PostmortemAction(tool="query_logs", args={"service": "api"})

Action space

tool args effect
ack {} accept the incident (sub-goal 1)
query_logs {"service": str} return recent log lines
query_metrics {"service": str} return latest metrics
query_traces {"trace_id": str} return distributed trace spans
scope {"services": list[str]} declare blast radius (sub-goal 2)
hypothesize {"root_cause": str} declare root cause (sub-goal 3)
mitigate {"action": str} apply mitigation (sub-goal 4)
write_status {"text": str} publish update, ends ep (sub-goal 5)

Observation space

Key fields of PostmortemObservation:

  • task_id, task_description, available_services, available_trace_ids
  • tool_result — free text result of the last tool call
  • subgoals — bool dict {acked, scoped, hypothesized, mitigated, written}
  • reward_so_far — cumulative reward in [0, 1]
  • steps_remaining, last_error
  • done, reward (current step)

Tasks (3 difficulty tiers)

On each reset() the env rotates to the next scenario. Running three resets in a row covers all three tiers in order.

task_id difficulty incident
easy_oom easy api OOM-killed; cause directly visible in logs
medium_cascade medium checkout latency cascade; must correlate trace across 3 svcs
hard_dns hard 503s blamed on fresh api deploy, real cause is upstream DNS

Reward design

The reward is a 5-stage process-reward ladder in [0, 1]:

ack           +0.10   (granted on first successful ack)
scope         +0.20 × Jaccard(agent_services, gold_services)
hypothesize   +0.20 × keyword_fraction(agent_text, gold_hypothesis_keywords)
mitigate      +0.20 × keyword_fraction(agent_text, gold_mitigation_keywords)
write_status  +0.30 × keyword_fraction(agent_text, gold_writeup_keywords)

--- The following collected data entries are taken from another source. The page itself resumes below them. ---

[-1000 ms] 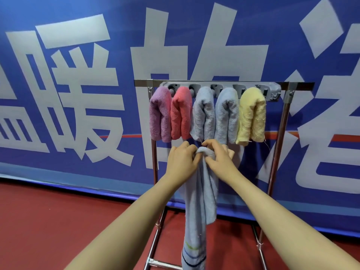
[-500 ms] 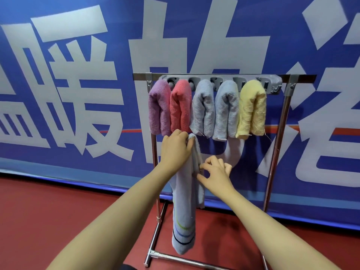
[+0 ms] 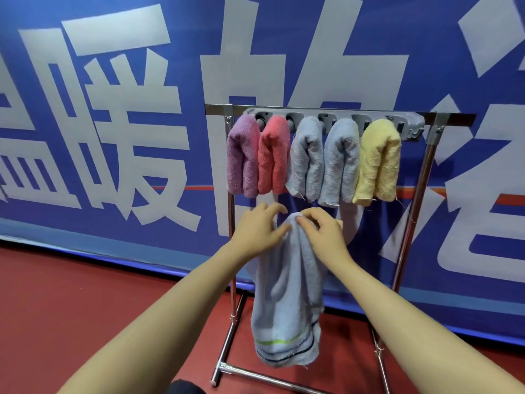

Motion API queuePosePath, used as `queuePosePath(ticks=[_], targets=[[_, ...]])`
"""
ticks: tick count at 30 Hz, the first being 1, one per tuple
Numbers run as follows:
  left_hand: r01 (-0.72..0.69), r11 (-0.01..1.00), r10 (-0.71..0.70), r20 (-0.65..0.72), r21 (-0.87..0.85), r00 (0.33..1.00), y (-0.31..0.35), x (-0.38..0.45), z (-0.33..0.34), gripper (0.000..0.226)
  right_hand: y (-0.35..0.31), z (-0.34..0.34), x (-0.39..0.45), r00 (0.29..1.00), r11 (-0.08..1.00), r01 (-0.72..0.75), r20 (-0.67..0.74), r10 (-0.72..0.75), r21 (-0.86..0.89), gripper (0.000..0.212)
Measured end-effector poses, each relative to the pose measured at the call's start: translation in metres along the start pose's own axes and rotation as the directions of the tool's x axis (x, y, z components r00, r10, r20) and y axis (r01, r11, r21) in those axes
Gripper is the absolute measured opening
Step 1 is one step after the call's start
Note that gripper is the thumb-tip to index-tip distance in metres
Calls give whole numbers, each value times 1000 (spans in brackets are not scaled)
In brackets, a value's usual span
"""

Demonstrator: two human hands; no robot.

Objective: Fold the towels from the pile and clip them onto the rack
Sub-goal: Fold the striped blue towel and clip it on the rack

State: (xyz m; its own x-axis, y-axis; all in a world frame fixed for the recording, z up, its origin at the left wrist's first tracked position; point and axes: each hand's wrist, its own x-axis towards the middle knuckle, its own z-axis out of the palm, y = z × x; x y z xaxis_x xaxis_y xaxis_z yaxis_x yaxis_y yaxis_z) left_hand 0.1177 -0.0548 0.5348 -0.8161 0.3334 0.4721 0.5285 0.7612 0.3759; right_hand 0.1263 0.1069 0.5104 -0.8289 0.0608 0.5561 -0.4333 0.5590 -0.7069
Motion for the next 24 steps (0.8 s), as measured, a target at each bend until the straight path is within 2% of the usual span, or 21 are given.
queuePosePath(ticks=[2,3,6,9,11,14,16,20,24], targets=[[-19,998,25,100,-51,995,4,-1,7,41,-4,-1,4,997,997,69,32,-71,45,15],[-4,996,14,106,-90,994,5,-2,9,38,-6,-1,6,995,995,87,45,-89,48,12],[68,980,-64,29,-186,998,5,-3,14,25,-7,-3,7,993,993,94,65,-98,72,11],[56,979,-66,-44,-196,997,9,-5,10,21,-4,-8,5,996,994,29,86,-38,106,19],[49,982,-67,-90,-181,994,10,-3,6,17,5,-11,2,996,999,-18,85,20,-31,24],[56,992,-70,-117,-116,991,4,0,2,18,16,-9,-7,980,908,-49,156,124,-417,31],[85,994,-94,-140,-67,986,1,0,2,19,20,-5,-14,970,870,-62,175,167,-488,38],[133,991,-130,-208,1,970,-3,-3,-1,22,14,-4,-15,972,899,-163,88,216,-406,37],[153,988,-141,-246,30,959,-3,-4,-5,29,7,-4,-13,974,961,-222,-1,225,-164,27]])
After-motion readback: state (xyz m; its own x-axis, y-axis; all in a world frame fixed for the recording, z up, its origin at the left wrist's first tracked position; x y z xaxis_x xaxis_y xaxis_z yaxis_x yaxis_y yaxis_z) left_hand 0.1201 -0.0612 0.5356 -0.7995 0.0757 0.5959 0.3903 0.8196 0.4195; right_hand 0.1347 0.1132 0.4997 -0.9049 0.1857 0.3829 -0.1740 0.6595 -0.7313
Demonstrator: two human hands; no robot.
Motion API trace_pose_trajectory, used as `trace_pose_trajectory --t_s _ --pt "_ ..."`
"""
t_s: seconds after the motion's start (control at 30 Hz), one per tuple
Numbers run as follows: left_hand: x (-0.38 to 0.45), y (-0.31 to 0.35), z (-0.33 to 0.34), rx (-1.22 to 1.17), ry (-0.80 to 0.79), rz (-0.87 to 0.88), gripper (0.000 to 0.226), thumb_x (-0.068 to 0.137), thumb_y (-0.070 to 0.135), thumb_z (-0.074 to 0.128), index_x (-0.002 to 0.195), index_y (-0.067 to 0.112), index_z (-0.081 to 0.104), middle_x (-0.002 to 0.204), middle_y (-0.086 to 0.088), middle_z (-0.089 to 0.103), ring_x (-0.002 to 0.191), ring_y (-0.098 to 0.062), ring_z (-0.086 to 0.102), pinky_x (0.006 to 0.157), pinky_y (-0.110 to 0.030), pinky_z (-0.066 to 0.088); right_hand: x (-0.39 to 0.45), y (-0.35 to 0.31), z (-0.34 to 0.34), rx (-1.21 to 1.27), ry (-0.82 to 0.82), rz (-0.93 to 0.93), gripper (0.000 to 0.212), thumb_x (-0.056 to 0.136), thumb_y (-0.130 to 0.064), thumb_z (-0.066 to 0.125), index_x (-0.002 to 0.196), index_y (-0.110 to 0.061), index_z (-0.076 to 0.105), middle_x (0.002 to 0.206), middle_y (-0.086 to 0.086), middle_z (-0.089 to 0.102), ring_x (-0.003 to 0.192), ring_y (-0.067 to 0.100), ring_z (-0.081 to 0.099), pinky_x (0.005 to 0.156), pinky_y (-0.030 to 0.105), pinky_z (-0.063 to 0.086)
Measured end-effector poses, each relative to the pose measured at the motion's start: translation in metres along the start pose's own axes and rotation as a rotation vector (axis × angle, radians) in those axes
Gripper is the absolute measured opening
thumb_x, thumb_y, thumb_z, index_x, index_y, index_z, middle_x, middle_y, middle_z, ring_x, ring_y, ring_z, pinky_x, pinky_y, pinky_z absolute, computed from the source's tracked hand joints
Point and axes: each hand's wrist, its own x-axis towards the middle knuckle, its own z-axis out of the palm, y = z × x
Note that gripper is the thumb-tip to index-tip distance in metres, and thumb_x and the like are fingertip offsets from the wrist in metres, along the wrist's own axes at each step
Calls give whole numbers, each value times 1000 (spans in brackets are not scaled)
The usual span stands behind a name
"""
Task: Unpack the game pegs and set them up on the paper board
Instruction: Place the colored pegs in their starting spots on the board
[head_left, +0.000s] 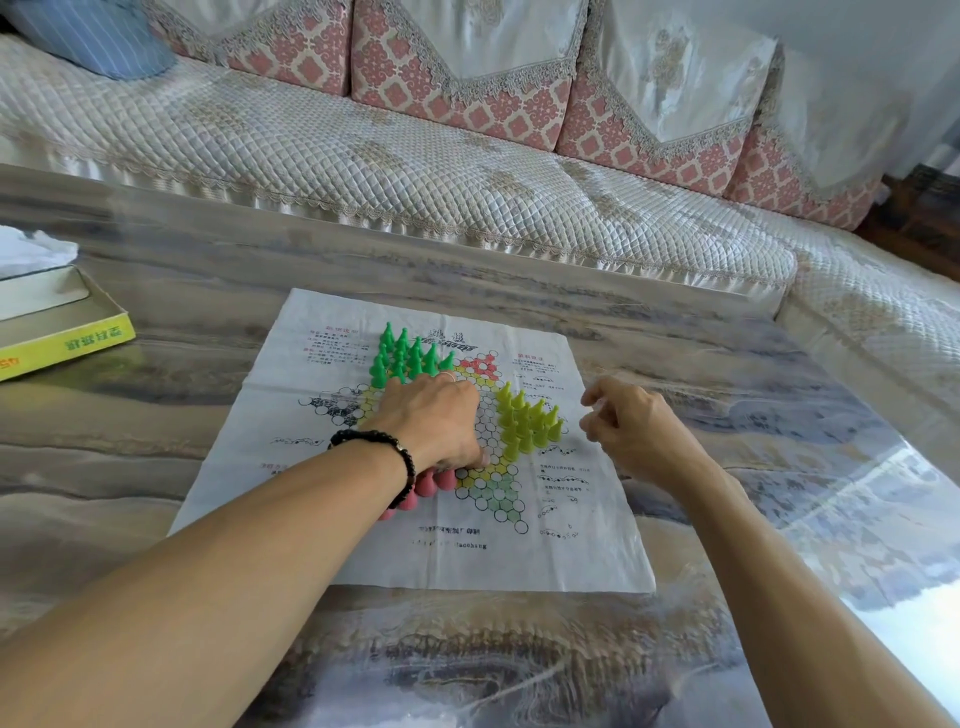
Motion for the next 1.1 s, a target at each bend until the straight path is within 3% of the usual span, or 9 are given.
trace_pose_trajectory --t_s 0.13,0.27,0.33,0.47,0.57,0.77,0.9,0.97,1.1 --pt "-1 1 -1 -10 1 2 58 75 60 72 113 21 50 112 1 57 100 -22 58 88 -44 45 5 -3 2 -52 -24 2 15 85 -19 64 99 -18 57 76 -9 60 81 16 57 75 36 51" --pt "-1 1 -1 1 -2 -17 49 75 61 71 96 20 53 104 2 61 90 -19 54 88 -42 47 9 -6 4 -91 -54 -5 17 86 -11 58 99 -18 66 83 -6 61 82 14 58 71 29 48" --pt "-1 0 -1 9 2 -15 48 75 61 71 93 20 54 107 0 59 93 -20 53 88 -42 47 10 -6 6 -91 -65 -20 19 87 -11 58 101 -16 69 90 -3 64 85 13 60 73 27 50" --pt "1 -2 1 19 -3 12 61 74 62 71 115 18 60 125 -2 51 115 -22 48 93 -44 46 11 -4 9 -73 -68 -25 19 86 -12 60 102 -17 70 88 -6 63 81 9 58 70 22 46" --pt "1 -2 0 25 0 26 65 76 61 70 123 18 58 131 -2 48 121 -22 44 95 -43 45 12 -3 9 -60 -74 -24 21 87 -14 60 105 -19 70 81 -11 60 75 5 57 64 19 43" --pt "-2 -1 -1 9 17 24 52 78 59 70 107 18 57 117 0 55 95 -18 49 86 -39 46 13 -4 9 -59 -86 -28 21 90 -17 60 109 -19 67 76 -14 58 70 5 57 57 17 39" --pt "-2 -3 -2 -30 11 36 49 83 58 65 109 17 57 115 0 58 94 -19 55 78 -35 45 9 -5 6 -46 -108 -2 32 90 -18 60 122 -16 59 87 -9 62 85 12 61 71 24 45" --pt "-2 -5 -3 -55 12 38 49 88 55 61 118 16 57 122 -1 57 103 -20 58 85 -37 48 5 -6 1 -58 -77 -10 38 91 -22 58 128 -17 54 97 -6 62 96 16 60 78 27 45" --pt "-9 -11 -10 -62 105 73 49 91 56 53 118 15 57 121 -2 56 104 -22 58 85 -37 48 -2 -20 -10 -58 46 -73 43 90 -33 59 129 -17 53 112 -1 58 96 15 57 86 32 47"
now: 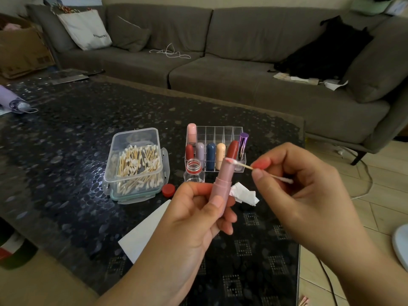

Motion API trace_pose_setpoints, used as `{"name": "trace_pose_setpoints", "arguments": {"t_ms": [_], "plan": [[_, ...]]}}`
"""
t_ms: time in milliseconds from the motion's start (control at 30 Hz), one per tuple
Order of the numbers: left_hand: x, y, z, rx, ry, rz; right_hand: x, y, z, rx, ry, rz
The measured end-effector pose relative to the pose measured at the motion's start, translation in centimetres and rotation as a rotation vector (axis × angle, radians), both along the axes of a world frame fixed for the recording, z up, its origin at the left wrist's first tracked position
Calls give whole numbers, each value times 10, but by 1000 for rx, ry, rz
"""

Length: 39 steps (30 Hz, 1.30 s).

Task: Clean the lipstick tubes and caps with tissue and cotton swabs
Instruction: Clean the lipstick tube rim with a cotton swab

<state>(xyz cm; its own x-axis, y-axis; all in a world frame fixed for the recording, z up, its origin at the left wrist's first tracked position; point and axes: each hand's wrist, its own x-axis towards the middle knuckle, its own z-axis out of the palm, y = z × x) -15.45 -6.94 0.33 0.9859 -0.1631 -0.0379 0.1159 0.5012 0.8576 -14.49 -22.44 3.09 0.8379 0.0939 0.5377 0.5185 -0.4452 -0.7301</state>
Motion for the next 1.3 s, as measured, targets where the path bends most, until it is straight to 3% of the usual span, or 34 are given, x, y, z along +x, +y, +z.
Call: {"name": "trace_pose_setpoints", "arguments": {"t_ms": [233,533,800,1300], "plan": [[1,-1,-5,85,-54,83,-1,2,-3,-47,42,75],[0,0,-7,221,-110,105,0,1,-1,1,-45,5],[1,-1,-7,196,-107,121,0,2,-4,-7,7,79],[0,-1,-8,253,-134,118,2,0,-3,9,-60,17]]}}
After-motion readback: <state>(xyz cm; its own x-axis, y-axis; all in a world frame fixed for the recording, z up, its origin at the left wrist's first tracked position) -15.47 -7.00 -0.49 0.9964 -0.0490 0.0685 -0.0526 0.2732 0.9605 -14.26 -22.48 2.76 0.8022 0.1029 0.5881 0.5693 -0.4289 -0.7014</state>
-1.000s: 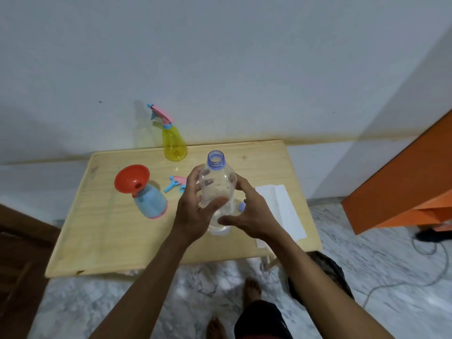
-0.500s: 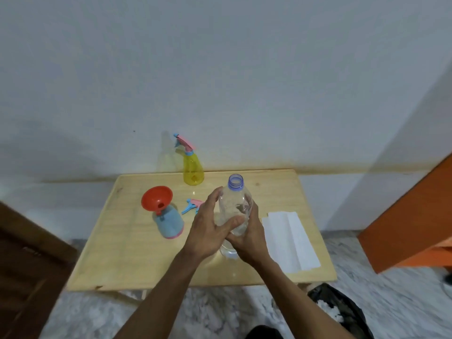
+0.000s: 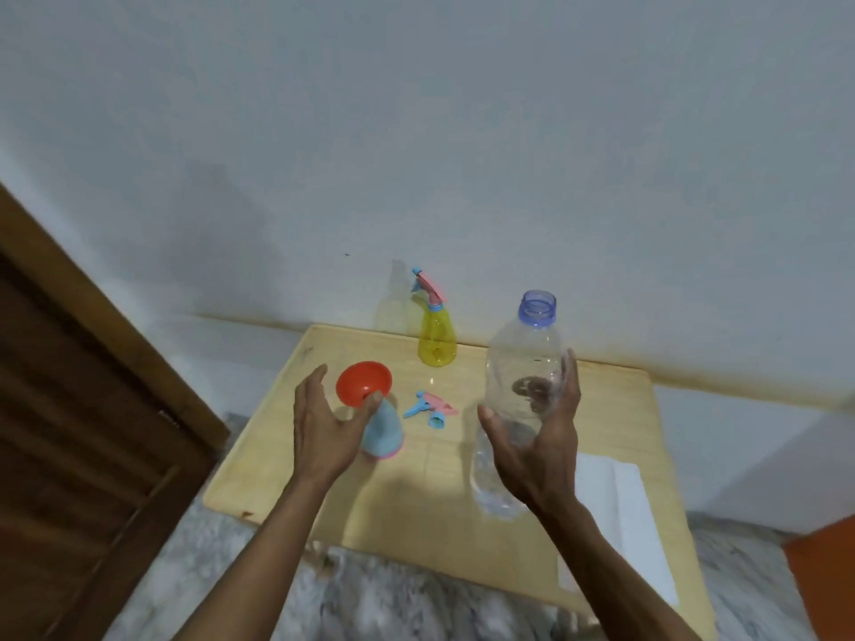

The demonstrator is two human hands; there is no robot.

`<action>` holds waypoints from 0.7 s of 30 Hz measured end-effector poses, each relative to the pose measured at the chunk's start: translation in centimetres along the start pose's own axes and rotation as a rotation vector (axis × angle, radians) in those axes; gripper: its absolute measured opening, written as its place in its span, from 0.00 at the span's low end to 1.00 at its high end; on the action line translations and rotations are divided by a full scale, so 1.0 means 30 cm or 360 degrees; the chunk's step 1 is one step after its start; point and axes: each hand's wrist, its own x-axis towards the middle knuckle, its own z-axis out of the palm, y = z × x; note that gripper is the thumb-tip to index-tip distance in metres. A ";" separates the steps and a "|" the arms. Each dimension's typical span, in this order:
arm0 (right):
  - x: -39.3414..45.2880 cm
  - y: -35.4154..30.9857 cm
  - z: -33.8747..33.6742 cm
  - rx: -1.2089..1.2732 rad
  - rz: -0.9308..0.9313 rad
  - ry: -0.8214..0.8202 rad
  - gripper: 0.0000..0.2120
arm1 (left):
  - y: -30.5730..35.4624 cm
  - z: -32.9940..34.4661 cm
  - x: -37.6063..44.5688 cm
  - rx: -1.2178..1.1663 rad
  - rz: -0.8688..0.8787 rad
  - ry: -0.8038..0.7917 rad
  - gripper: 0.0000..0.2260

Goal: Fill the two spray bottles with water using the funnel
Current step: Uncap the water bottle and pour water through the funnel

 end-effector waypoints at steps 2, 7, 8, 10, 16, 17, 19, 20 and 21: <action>0.040 -0.036 -0.013 0.0016 -0.0072 -0.0032 0.54 | -0.024 0.015 0.018 0.0020 -0.0063 -0.0074 0.43; 0.124 -0.110 -0.011 -0.0133 -0.0297 -0.0188 0.53 | -0.053 0.054 0.044 -0.0045 -0.0156 -0.0186 0.47; 0.141 -0.116 -0.005 -0.0188 -0.0362 -0.0245 0.53 | -0.057 0.061 0.049 -0.0063 -0.0175 -0.0187 0.47; 0.170 -0.120 0.007 -0.0287 -0.0450 -0.0342 0.53 | -0.065 0.068 0.059 -0.0088 -0.0180 -0.0189 0.47; 0.255 -0.113 0.042 -0.0697 -0.0467 -0.0806 0.51 | -0.098 0.057 0.110 -0.0146 -0.0133 -0.0239 0.47; 0.270 -0.116 0.047 -0.0758 -0.0463 -0.0883 0.51 | -0.099 0.056 0.117 -0.0140 -0.0121 -0.0268 0.47; 0.293 -0.116 0.058 -0.0864 -0.0459 -0.1009 0.50 | -0.104 0.057 0.121 -0.0153 -0.0092 -0.0329 0.47; 0.301 -0.116 0.070 -0.0926 -0.0460 -0.1069 0.49 | -0.112 0.054 0.125 -0.0173 -0.0069 -0.0354 0.46; 0.309 -0.115 0.082 -0.0989 -0.0462 -0.1129 0.49 | -0.118 0.051 0.129 -0.0194 -0.0048 -0.0372 0.45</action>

Each sub-goal is awarded once. The grader is fully deterministic — no LLM judge, no randomness. Partial credit gives a smooth gradient. The episode terminates when write_status fires or after MAX_STEPS = 12.

Setup

pip install openenv-core
openenv build .                    # build Docker image
python inference.py                # run baseline (3 scenarios)

Required environment variables

var default notes
HF_TOKEN (required) HuggingFace token, also used as the OpenAI client API key
API_BASE_URL https://router.huggingface.co/v1 any OpenAI-compatible endpoint
MODEL_NAME Qwen/Qwen2.5-72B-Instruct any chat model
IMAGE_NAME postmortem_env-env:latest docker tag of the env image

Baseline reproduction

export HF_TOKEN=hf_...
export IMAGE_NAME=postmortem_env-env:latest
python inference.py

Emits strict [START] / [STEP] / [END] lines, one [END] per task.

Resource budget

Well within the hackathon limits of 2 vCPU / 8 GB RAM, and completes the 3-task sweep in well under 20 minutes (dominated by LLM latency, ≤ 36 LLM calls total).

License

BSD-3-Clause (matches OpenEnv core).